Kuwaiti telecommunication firm Zain has announced revenue growth in Sudan of four per cent in Unites States dollar terms in its first quarter of 2014.
The company, which services over 46.2 million customers in eight countries across the Middle East and Africa, earlier this year reported an 18 per cent growth in revenue during 2013, despite a 35 per cent devaluation of the Sudanese pound.
The quarter closed with Zain providing telecommunications services to over 11 million people in Sudan, up 200,000 since the end of the last quarter.
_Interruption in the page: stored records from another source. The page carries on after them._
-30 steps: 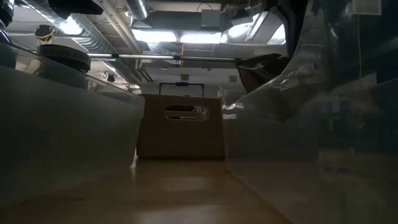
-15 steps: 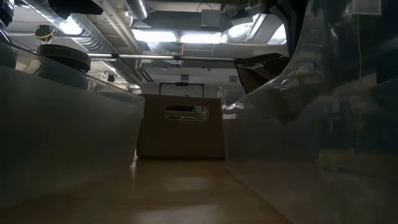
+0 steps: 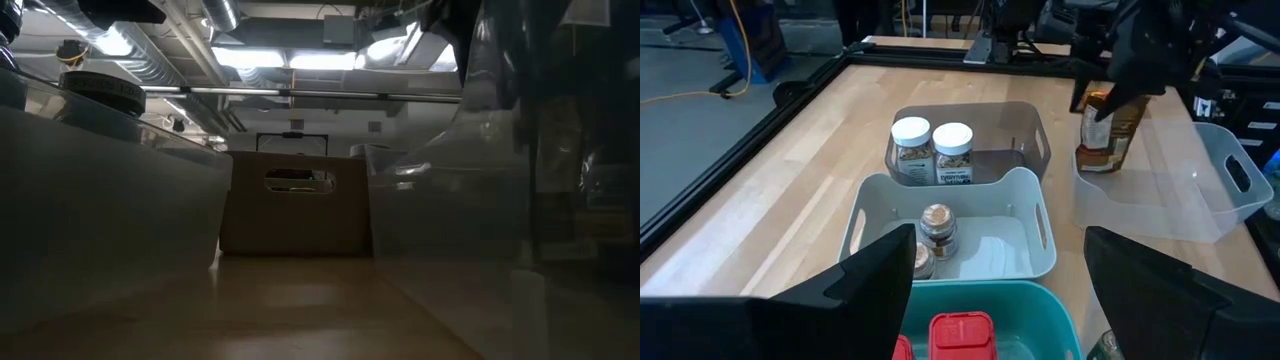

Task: Sort spices by type
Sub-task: Put the orange seasoning pack into the right transparent bin

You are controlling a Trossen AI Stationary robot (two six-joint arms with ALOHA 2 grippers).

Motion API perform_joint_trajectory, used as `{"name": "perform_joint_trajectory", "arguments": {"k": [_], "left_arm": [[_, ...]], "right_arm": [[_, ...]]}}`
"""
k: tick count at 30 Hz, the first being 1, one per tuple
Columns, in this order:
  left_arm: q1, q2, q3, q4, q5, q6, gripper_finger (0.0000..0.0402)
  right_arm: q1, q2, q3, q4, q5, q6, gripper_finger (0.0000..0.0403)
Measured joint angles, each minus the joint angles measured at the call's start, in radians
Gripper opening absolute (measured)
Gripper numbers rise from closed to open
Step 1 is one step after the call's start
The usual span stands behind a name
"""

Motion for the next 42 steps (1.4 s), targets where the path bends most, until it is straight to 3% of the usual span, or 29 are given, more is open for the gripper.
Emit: {"name": "perform_joint_trajectory", "arguments": {"k": [7,14,21,29,35,42], "left_arm": [[0.0,0.0,0.0,0.0,0.0,0.0,0.0274],[0.0,0.0,0.0,0.0,0.0,0.0,0.0274],[0.0,-0.002,0.0,0.0,0.0,0.004,0.0274],[0.0,-0.076,0.0,-0.013,0.0,0.04,0.0274],[0.0,-0.14,-0.069,0.002,0.0,0.053,0.0274],[0.01,-0.273,-0.225,0.084,0.006,0.066,0.0274]], "right_arm": [[-0.002,0.0,0.0,-0.003,-0.008,0.0,0.0176],[0.0,-0.016,0.013,-0.056,0.012,0.004,0.0177],[0.001,-0.036,0.132,-0.05,0.029,0.013,0.0177],[0.004,-0.121,0.161,-0.052,0.03,0.057,0.0177],[0.04,-0.222,0.148,-0.049,0.127,0.097,0.0177],[0.11,-0.384,0.031,-0.05,0.253,0.218,0.0177]]}}
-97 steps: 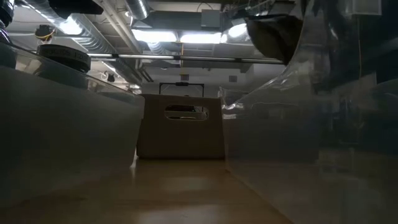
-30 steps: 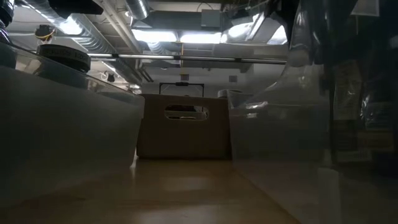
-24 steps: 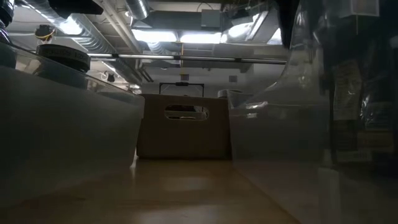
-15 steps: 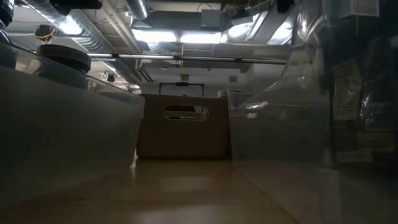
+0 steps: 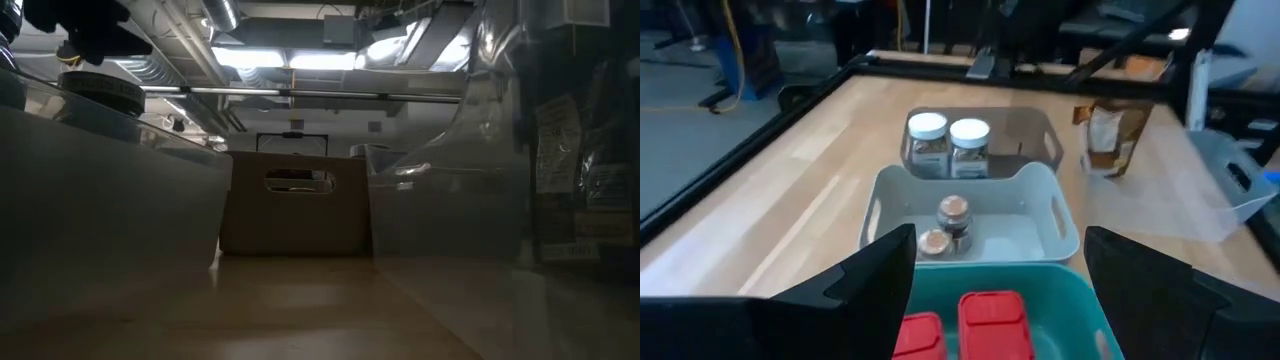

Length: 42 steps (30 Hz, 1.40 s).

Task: Sort spices by type
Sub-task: Put the orange seasoning pack into the right transparent bin

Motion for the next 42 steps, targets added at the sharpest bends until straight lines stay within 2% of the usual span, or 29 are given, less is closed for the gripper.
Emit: {"name": "perform_joint_trajectory", "arguments": {"k": [7,11,15,20,26,33,36,42], "left_arm": [[0.059,-0.15,-0.15,0.256,0.146,0.192,0.0274],[0.121,-0.229,-0.211,0.354,0.263,0.28,0.0274],[0.191,-0.306,-0.252,0.379,0.316,0.295,0.0274],[0.27,-0.385,-0.281,0.38,0.39,0.304,0.0274],[0.339,-0.466,-0.317,0.344,0.395,0.283,0.0274],[0.366,-0.522,-0.319,0.283,0.4,0.25,0.0274],[0.366,-0.528,-0.319,0.273,0.402,0.249,0.0274],[0.366,-0.528,-0.319,0.27,0.402,0.248,0.0274]], "right_arm": [[0.009,-0.164,-0.152,-0.001,0.078,0.14,0.0177],[0.009,-0.251,-0.272,0.0,0.066,0.269,0.0177],[0.009,-0.324,-0.407,0.013,-0.028,0.428,0.0177],[0.009,-0.368,-0.562,0.139,-0.173,0.468,0.0177],[0.009,-0.369,-0.692,0.25,-0.365,0.51,0.0177],[0.009,-0.369,-0.83,0.32,-0.523,0.741,0.0177],[0.009,-0.369,-0.865,0.373,-0.564,0.835,0.0177],[0.009,-0.369,-0.899,0.488,-0.568,0.944,0.0177]]}}
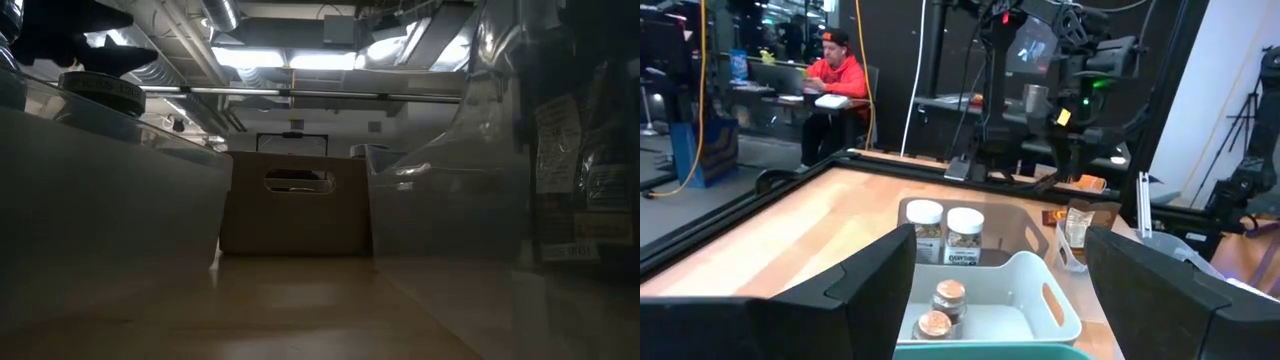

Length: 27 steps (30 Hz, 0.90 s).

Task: Sort spices by type
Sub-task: Put the orange seasoning pack into the right transparent bin

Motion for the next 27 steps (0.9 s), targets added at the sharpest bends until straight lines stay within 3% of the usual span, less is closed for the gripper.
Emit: {"name": "perform_joint_trajectory", "arguments": {"k": [15,27], "left_arm": [[0.0,0.0,0.0,-0.055,0.0,-0.019,0.0274],[0.0,0.0,0.001,-0.072,-0.001,-0.019,0.0274]], "right_arm": [[0.0,0.007,-0.088,0.047,-0.035,0.079,0.0177],[0.111,0.197,-0.096,0.121,-0.105,0.199,0.0177]]}}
While the company’s revenue increased by four per cent in terms of dollars, its growth in Sudanese pounds (SDG) was at eight per cent, due to the weakening of the currency last year.
“In local SDG currency terms, revenues grew by 8 per cent year-on-year,” the company said.
However the company said the same success was not seen in South Sudan.
“Several challenges resulted in reduction of customer base,” it said.
Overall, the company has seen four per cent revenue growth year on year, totalling US$1.1 billion, and an eight per cent increase in net income, totalling US$198.4 million.
The company has also seen its user base grow by five per cent across its operations.
“Across many of our markets, we are witnessing growth in key financial indicators as we drive efficiency and innovation,” said Zain Group chief executive officer (CEO), Scott Gegenheimer.